| Konu: | Öğretmenlik Mesleği Kanunu Teklifi münasebetiyle |
| Yasama Yılı: | 2 |
| Birleşim: | 101 |
| Tarih: | 10.07.2024 |
ALİ KARAOBA (Uşak) - Sayın Başkan, değerli milletvekilleri; yüce Meclisi, ekranları başında bizleri izleyen, bu kanun teklifini dikkatle izleyen öğretmenlerimizi ve vatandaşlarımızı saygıyla selamlıyorum.
Bu hafta burada Öğretmenlik Mesleği Kanunu Teklifi'ni değil, kötü niyetle hazırlandığını düşündüğümüz bir personel kanununu konuşuyoruz. Neden personel kanunu diyorum? Çünkü bu teklif öğrencilere kaliteli bir eğitim sunmak için hazırlanmamış, öğretmenlerimizin sorunlarını çözmüyor, eğitim fakültesindeki akademisyenlerimizi yok sayıyor. Tüm derdiniz şu: Hâkim ve savcılık sınavlarında yaptığınız gibi kendinizden olmayanları elemek, Adalet Bakan Yardımcısının yaptığı gibi siz de torpilli öğretmen almak istiyorsunuz. Tek derdi eğitimci olmak için çalışan başarılı genç öğrencilerimizin ve öğretmenlerimizin önünü kesiyorsunuz. Peki ne uğruna? Millî Eğitim Bakanlığını AKP'nin seçim ofisi, istihdam merkezi yapmak uğruna. Sizin derdiniz eğitim sistemi falan değil, kadrolaşma sistemidir.

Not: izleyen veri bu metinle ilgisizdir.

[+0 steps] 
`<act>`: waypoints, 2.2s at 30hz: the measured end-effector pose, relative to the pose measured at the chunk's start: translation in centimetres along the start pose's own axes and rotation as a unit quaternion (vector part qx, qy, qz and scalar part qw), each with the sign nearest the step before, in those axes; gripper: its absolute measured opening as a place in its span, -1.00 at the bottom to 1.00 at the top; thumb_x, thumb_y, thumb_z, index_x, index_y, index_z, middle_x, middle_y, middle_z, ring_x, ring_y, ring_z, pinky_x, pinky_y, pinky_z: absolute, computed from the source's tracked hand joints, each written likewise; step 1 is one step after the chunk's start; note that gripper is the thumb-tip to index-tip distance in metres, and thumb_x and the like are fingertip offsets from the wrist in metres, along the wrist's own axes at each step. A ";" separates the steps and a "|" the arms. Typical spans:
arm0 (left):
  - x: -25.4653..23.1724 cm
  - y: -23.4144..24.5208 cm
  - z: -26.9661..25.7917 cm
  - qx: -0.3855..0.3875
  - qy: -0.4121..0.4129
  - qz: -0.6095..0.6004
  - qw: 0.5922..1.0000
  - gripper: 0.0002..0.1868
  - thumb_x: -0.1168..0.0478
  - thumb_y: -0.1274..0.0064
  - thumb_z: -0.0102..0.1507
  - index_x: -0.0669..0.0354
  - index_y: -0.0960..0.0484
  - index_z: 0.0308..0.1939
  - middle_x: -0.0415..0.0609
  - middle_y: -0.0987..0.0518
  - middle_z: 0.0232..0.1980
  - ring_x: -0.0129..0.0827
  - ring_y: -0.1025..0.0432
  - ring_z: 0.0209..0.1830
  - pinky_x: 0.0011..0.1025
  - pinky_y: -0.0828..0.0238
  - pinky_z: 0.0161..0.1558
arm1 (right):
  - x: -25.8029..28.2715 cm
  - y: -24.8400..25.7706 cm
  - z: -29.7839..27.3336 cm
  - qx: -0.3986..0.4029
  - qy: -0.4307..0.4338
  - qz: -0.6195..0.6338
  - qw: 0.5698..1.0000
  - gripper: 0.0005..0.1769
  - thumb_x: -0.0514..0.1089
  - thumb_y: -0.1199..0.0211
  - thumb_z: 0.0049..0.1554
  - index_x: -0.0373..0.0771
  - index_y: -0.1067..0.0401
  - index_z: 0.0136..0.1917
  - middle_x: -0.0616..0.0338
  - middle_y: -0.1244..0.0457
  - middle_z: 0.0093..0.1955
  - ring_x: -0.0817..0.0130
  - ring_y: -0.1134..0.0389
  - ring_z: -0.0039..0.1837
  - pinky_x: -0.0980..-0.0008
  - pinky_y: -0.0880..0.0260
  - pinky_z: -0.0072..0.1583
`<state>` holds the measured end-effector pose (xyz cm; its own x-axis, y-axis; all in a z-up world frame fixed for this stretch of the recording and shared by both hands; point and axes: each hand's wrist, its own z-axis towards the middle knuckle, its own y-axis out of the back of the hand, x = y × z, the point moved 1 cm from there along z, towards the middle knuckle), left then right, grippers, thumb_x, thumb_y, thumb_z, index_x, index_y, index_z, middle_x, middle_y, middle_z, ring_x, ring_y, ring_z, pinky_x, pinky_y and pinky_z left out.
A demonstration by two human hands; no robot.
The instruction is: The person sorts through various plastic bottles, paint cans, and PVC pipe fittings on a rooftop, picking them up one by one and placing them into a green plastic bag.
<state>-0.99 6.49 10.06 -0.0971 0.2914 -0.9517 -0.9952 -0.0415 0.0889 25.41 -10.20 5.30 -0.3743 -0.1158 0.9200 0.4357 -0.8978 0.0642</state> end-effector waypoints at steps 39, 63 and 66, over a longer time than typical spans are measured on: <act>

Değerli milletvekilleri, inanın bunları söylemekten bizler utanır olduk, sendikalar utanır oldu, vatandaşlarımız utanır oldu ama sizlerin yüzü hiç kızarmıyor ve utanmıyorsunuz. Bu kanunda gördük ki Türkiye Büyük Millet Meclisini, Gazi Meclisi işlevsiz hâle getirmek için her yolu deniyorlar. Bu kanun Mecliste hazırlanması gerekirken sarayın koridorlarında, Millî Eğitim Bakanlığının odalarında hazırlanmıştır. Bu kanun "maarif" kelimesini ağzından düşürmeyen "millî eğitim" kavramını ise kullanmaktan kaçınan, torpilli rektör olan Bakan ve bürokratları tarafından hazırlanmıştır. Bu kanun öğretmenleri kendi içinde bölmek, genç öğretmen adaylarımızın istihdamını engellemek için hazırlanmıştır. Yine yandaş bir kanundur, yine sizin bir klasiğinizdir. Aklı ve bilimi öne koyan müfredatı değiştirmek, özgür düşünceyi engellemek gençlerimizi karanlığa itmek demektir. Atatürk ve cumhuriyetle sorunları olanların hazırladığı bir kanundur. (CHP sıralarından alkışlar)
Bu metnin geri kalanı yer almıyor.